2. Questions and considerations formulated by geopolitics in this moving landscape: What is the future of peace and warfare?

3. Tools to navigate uncertain times: What might the new geopolitical frameworks for science and diplomacy look like?

This section provides a selection of responses collected via interviews conducted in July 2022, laying a foundation for more in-depth analysis in the 2023 edition of the Radar.

1. Moving landscapes in geopolitics: What are the field's various approaches and lines of thought?

Jean-Marc Rickli

Head of Global and Emerging RisksGeneva Center for Security Policy

We see a very complex world emerging. There are still elements of classical multilateralism and states continue to co-operate within the framework of the UN on very important and uncertain issues. But we see a growing polarisation on issues that have to deal with global leadership and international security. Some people would say that we are moving back towards a Cold War era. I don't think that's the right depiction of the world we are moving to. [...]. For me it is rather an apolar system: this is a system where you no longer have actors with the ability to prevail across all dimensions of power. And the reason I argue this is that we need also to zoom out from a very state-centred perspective to one that includes non-state actors. Take multinational companies, for instance. If Apple were a country, it would be the eighth richest country in the world. Microsoft would be the twelfth. And they don't just have more access to data and the latest technologies; they also provide critical infrastructure for nations: in this respect they actually have much more power than a country.

My problem is that traditional theories of International Relations are based on states. If you wanted to understand the international system, you had to understand the dynamics between the most powerful states, whether it's two states in a bi-polar world or 5, 10 or 25 of them in a multipolar world. But now, with emerging technologies — and especially digital technologies — once something has been translated into lines of code, it's impossible to prevent proliferation. This gives any group of people on the planet access to means of power at a level that has never been seen in the history of humanity. So when thinking about approaches in international relations and geopolitics, one needs to change the way we look at power, politics and state dynamics. They need to include outliers that can hijack those kinds of capabilities for their own agenda and project power onto the real world. [...] No wonder it is much more difficult to predict the future of geopolitics: the dimensions of power and the number of actors have expanded dramatically.

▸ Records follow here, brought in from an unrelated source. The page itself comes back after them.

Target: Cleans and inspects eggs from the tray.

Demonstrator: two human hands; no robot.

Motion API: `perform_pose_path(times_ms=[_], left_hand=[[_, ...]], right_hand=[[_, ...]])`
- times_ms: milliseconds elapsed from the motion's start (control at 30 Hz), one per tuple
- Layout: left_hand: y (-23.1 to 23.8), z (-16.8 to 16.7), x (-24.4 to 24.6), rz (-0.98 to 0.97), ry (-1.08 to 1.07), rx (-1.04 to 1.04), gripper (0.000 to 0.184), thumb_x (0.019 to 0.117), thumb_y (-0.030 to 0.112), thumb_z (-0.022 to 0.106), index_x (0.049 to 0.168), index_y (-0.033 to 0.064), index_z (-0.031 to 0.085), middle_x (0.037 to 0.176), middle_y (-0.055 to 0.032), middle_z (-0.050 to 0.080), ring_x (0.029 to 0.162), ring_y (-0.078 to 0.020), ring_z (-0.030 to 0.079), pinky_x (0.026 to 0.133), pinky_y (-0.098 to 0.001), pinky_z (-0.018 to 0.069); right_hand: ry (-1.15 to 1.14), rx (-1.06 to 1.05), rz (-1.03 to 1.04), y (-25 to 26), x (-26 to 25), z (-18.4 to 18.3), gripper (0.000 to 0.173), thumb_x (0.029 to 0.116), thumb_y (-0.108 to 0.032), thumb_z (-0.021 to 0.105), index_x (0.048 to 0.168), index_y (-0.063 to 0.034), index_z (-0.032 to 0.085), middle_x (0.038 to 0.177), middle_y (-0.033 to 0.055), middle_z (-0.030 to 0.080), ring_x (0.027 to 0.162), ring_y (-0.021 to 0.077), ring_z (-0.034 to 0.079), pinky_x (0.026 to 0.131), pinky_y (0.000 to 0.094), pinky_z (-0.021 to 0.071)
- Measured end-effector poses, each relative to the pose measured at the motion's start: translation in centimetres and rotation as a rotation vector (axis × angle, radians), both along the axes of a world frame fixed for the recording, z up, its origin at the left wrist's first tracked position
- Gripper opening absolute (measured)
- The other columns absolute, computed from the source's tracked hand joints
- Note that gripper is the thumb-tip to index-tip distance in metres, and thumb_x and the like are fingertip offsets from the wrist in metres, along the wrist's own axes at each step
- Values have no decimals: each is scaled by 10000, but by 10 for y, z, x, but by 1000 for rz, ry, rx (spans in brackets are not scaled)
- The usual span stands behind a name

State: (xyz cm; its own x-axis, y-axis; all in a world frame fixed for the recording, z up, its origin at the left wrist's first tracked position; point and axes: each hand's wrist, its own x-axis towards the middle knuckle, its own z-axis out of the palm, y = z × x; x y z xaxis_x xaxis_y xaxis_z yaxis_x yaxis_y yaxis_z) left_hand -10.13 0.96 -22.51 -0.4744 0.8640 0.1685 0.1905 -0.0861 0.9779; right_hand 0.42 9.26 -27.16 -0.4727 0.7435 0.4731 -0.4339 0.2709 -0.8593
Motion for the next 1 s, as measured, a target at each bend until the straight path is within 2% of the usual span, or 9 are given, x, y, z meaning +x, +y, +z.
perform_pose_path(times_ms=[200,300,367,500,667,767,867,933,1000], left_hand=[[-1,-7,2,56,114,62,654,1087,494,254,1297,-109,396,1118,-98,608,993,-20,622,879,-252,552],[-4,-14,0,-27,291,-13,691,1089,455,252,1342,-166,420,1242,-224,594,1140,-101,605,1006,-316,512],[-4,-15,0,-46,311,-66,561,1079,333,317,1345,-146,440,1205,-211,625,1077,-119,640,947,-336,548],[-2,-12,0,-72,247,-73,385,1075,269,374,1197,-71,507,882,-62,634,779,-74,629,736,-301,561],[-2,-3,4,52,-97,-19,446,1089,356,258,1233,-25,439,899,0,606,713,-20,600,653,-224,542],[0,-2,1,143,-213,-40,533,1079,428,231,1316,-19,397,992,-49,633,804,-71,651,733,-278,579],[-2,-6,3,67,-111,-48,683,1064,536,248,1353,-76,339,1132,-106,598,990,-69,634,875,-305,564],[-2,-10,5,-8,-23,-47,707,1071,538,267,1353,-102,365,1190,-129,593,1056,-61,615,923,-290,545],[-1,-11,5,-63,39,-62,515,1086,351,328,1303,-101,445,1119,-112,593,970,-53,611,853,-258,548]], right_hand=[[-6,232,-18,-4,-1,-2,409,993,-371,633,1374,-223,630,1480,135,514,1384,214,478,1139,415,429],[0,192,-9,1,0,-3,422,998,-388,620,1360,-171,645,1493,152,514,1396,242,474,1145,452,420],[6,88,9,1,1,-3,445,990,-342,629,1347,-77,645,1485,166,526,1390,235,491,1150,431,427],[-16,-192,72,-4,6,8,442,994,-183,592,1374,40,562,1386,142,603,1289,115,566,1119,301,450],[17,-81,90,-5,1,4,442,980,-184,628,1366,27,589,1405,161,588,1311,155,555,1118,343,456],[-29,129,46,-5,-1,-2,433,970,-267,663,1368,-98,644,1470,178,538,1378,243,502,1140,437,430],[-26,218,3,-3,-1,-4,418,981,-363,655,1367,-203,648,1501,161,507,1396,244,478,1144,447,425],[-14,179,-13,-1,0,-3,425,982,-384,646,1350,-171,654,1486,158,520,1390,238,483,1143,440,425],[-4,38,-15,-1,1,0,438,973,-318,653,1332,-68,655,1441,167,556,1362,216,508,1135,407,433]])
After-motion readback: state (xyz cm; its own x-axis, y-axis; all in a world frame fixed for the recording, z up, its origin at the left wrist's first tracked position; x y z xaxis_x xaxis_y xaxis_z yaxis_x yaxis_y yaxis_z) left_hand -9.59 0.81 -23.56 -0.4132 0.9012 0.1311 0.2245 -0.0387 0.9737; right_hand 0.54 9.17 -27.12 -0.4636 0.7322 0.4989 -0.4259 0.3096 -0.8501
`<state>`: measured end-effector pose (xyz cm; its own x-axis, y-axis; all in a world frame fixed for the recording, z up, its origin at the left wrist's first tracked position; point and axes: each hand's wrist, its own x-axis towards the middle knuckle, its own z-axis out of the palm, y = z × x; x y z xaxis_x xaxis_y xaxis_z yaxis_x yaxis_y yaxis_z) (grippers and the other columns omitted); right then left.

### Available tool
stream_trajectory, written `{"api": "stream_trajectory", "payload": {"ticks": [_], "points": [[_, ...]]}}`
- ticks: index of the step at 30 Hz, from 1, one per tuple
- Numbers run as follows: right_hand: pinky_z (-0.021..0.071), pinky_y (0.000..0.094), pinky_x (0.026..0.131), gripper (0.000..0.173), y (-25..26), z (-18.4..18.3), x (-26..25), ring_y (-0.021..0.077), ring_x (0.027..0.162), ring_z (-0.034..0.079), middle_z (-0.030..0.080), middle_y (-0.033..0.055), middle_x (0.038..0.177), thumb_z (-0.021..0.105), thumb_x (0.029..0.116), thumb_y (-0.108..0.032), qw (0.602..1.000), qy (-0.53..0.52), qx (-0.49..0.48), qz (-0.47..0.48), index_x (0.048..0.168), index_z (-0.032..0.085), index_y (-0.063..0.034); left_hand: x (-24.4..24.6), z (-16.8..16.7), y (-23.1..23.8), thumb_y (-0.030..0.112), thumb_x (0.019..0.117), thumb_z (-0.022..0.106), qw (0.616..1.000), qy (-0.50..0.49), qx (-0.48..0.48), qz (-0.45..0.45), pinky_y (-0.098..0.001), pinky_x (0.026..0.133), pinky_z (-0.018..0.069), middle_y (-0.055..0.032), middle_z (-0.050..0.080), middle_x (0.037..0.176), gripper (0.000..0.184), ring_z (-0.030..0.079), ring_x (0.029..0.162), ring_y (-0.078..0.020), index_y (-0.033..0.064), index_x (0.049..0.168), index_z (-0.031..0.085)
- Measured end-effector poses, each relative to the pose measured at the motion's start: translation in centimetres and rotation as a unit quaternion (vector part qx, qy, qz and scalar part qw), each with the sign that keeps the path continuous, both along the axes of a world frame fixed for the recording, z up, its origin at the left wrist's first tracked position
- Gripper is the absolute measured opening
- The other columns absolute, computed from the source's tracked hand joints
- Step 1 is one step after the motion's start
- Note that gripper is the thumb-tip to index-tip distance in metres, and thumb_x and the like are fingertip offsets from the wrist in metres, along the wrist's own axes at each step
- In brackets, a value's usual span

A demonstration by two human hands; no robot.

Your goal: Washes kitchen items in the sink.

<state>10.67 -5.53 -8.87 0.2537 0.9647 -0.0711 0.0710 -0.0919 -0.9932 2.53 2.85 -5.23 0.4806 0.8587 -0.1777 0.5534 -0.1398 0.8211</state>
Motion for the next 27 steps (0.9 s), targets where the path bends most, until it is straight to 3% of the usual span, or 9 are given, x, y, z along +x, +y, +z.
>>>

Let me also mention technological decoupling. The West realised during the COVID-19 pandemic that the model of globalisation that had been pushed since the end of the Cold War was no longer working. Just-in-time production, for instance, is only optimal — from an economic point of view — if the global system is stable. This highlighted the West's hyper-dependence on selected countries and regions, and the danger this brings in times of crisis. What's more, the trade war initiated in 2018 between the United States and China means that the Chinese are trying to reduce their dependency on the West as much as possible. They are catching up on key technologies such as microchips — and at the same time they are trying to make the West's access to certain raw materials and resources much more complicated. The West retaliates in a similar manner with China, if you think about the smear campaign against Huawei. This technological decoupling is a driving factor in international relations, and it needs to be taken into account. [...] Take the setting of norms and standards for emerging technologies, for example: it is becoming more and more like a battlefield, where two visions of the world clash. If we consider the future of the internet, the West has traditionally pushed for values around free access to information for all and has seen the internet as a technology for emancipation. With actors such as China, it is all about bending the future of communication networks to national regulations and values, as well as tight control by national governments.

Arancha González Laya

The big question for our time is the geopolitical competition between the US and China. In my view, that is the framing that we have to use because it will have consequences and determine a number of secondary dimensions. As an example, consider the question of how we will be able to deal with the global commons or manage our interdependencies. To answer that, we need to understand what is motivating this geopolitical contest. Is it an imperialist desire for pre-eminence? Or is it the consequence of China wanting to improve the standards of living of its population? Current schools of thoughts do not agree about the primary factor driving this competition.

From a geopolitical point of view, the biggest risk is the danger of fragmentation across economic, social, environmental and political dimensions. This could lead to a world where we do not have a common system that can ensure financial stability, international trade or governance frameworks for things like Artificial Intelligence. How then do you ensure that there are enough commonalities to engender international co-operation?

The third important dimension in the geopolitical competition is the evolving definition of power. Power — in a geopolitical sense — used to be about territories, military capacities and national narratives of conquest. In the 21st century, however, power is becoming much more about the capacity to manage interdependencies at many levels, and to ensure resilience. Exploring the evolving notion of power, its layers and interdependencies as well the variety of actors involved will be critical for thinking about future mechanisms of governance.

Nayef Al-Rodhan

Head of Geopolitics and Global Futures ProgrammeGeneva Center for Security Policy

Traditional International Relations theory presupposes the rationality of the state in the pursuit of national interests. However, there is ample evidence in contemporary and historical records that, some of the time, some states will act in ways that are not rational. This will lead to misunderstandings and potential conflict, thereby sabotaging the very national interest they aim to serve and preserve — and creating serious geopolitical stress points.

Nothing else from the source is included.